_WHAT TO DO_
Tally every line below where "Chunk" appears, then report the total alone.

_Stored entries_
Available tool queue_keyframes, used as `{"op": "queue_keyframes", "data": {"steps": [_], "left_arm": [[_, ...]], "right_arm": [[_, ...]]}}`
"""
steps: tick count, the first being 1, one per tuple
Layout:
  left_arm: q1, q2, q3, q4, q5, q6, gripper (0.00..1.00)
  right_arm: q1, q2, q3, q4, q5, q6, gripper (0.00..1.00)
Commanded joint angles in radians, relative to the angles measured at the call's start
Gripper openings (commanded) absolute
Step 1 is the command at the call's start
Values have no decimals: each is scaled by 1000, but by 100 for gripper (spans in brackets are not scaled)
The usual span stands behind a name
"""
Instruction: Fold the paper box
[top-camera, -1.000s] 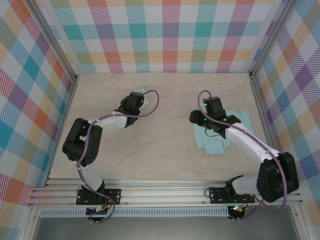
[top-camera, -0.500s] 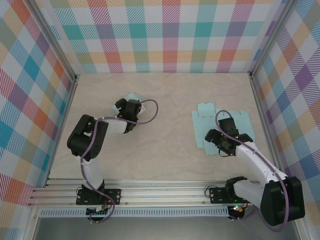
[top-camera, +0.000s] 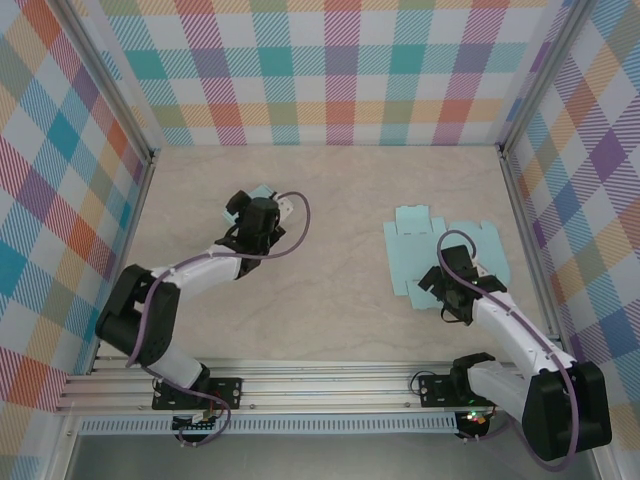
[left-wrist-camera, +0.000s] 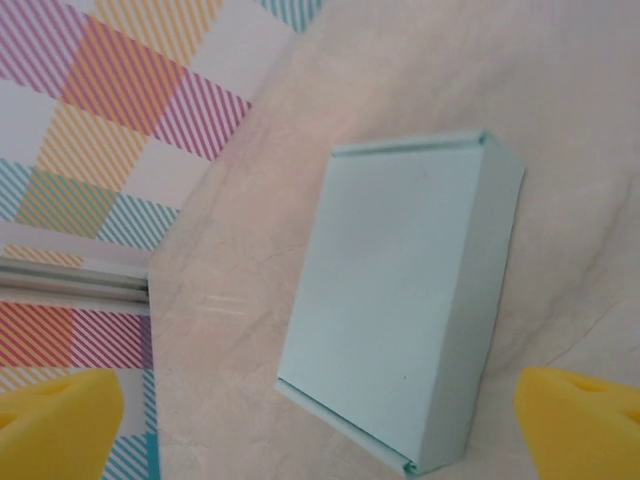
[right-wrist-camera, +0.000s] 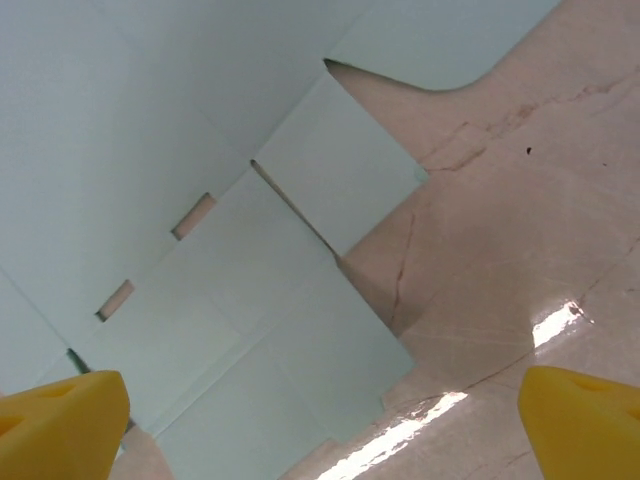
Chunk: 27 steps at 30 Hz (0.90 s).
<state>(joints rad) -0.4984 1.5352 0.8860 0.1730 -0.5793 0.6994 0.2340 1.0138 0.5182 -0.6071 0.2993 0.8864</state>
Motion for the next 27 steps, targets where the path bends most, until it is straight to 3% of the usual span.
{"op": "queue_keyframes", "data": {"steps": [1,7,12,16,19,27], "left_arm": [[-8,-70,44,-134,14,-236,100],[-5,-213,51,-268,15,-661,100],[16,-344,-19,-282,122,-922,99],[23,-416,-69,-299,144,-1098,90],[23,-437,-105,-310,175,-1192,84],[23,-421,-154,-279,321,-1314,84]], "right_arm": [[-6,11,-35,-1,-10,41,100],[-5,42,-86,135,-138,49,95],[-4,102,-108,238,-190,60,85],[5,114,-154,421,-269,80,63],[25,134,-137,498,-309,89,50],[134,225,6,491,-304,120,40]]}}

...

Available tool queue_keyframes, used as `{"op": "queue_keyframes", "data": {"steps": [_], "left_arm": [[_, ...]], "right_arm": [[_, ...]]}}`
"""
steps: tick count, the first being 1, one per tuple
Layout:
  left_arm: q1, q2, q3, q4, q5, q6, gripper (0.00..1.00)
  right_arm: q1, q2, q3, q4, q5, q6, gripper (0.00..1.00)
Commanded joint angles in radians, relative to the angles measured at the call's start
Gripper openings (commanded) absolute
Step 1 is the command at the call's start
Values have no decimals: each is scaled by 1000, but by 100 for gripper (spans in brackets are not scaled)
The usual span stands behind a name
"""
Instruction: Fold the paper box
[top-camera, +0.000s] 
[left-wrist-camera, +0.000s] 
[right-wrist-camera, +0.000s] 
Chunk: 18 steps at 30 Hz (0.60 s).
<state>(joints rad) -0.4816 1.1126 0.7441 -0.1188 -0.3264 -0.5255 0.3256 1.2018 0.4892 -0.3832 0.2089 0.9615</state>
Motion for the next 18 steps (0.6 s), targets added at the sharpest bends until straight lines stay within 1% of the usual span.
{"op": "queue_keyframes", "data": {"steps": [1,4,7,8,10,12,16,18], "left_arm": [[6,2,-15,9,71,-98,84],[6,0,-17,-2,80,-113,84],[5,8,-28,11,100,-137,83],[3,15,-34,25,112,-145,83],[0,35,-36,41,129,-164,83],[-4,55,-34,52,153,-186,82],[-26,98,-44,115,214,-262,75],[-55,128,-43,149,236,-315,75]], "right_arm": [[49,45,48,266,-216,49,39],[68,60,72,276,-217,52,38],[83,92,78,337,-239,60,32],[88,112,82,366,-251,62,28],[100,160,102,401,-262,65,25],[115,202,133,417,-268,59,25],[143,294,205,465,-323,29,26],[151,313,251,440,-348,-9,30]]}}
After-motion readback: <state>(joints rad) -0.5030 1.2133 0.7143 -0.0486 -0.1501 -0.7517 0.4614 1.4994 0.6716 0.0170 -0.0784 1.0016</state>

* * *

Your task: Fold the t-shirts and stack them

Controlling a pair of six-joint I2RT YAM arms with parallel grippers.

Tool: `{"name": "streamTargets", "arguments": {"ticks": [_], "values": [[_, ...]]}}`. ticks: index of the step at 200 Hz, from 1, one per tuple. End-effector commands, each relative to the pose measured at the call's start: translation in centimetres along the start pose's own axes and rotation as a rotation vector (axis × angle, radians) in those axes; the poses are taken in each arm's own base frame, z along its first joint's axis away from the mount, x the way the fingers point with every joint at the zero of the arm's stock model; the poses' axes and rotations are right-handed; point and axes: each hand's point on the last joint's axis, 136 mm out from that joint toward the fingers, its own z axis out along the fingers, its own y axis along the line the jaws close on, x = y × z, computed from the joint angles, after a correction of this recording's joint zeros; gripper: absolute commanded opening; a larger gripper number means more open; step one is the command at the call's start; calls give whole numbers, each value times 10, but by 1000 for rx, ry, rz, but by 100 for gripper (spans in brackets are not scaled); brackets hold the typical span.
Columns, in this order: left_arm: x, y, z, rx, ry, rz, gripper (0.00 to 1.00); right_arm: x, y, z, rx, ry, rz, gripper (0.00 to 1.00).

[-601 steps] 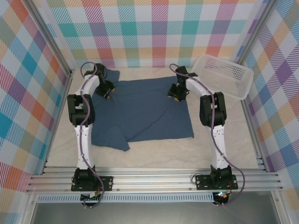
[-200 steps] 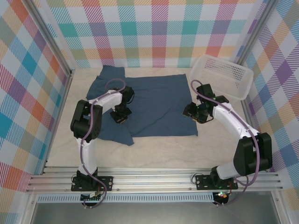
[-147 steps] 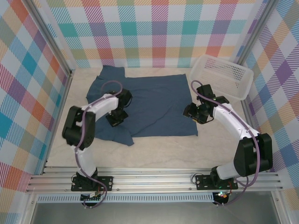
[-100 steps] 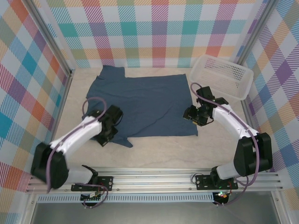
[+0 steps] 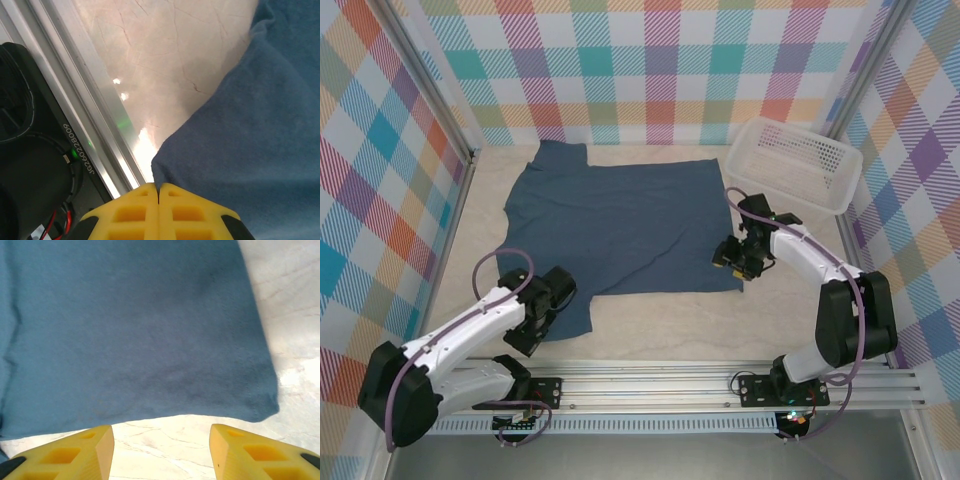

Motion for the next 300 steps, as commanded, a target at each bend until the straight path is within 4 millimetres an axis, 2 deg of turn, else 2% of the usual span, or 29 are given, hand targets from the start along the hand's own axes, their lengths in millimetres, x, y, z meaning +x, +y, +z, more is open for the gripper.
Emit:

_WORKED SOLUTION_
2